A word-for-word repetition of all the entries is required.

(Data items)
----

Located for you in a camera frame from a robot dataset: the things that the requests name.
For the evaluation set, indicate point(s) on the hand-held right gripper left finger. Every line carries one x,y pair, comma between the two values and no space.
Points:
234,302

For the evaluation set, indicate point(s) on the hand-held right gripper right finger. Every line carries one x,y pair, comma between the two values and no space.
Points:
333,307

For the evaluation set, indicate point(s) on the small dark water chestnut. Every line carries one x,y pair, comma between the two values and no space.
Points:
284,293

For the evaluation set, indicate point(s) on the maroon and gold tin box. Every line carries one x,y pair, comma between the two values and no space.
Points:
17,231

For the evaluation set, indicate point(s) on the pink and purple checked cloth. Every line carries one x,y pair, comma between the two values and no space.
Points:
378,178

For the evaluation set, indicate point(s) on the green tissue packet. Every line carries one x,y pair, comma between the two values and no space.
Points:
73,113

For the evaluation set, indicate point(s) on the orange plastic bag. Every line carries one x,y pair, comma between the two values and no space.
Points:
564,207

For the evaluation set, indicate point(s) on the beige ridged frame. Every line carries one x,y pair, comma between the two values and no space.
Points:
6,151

----

Solution to this task -
Located for you in a camera frame from a robot dataset: the things that the requests name.
For the evaluation set, indicate point(s) on the hand-held right gripper left finger. Every line carries one x,y pair, comma between the two values and no space.
Points:
234,302

For the evaluation set, indicate point(s) on the hand-held right gripper right finger. Every line carries one x,y pair, comma between the two values and no space.
Points:
333,307

For the evaluation set, indicate point(s) on the small dark water chestnut. Every line carries one x,y pair, comma between the two values and no space.
Points:
284,293

For the evaluation set, indicate point(s) on the maroon and gold tin box. Every line carries one x,y pair, comma between the two values and no space.
Points:
17,231

For the evaluation set, indicate point(s) on the pink and purple checked cloth. Every line carries one x,y pair, comma between the two values and no space.
Points:
378,178

For the evaluation set, indicate point(s) on the green tissue packet. Every line carries one x,y pair, comma between the two values and no space.
Points:
73,113

For the evaluation set, indicate point(s) on the orange plastic bag. Every line carries one x,y pair, comma between the two values and no space.
Points:
564,207

For the evaluation set, indicate point(s) on the beige ridged frame. Every line carries one x,y pair, comma between the two values and no space.
Points:
6,151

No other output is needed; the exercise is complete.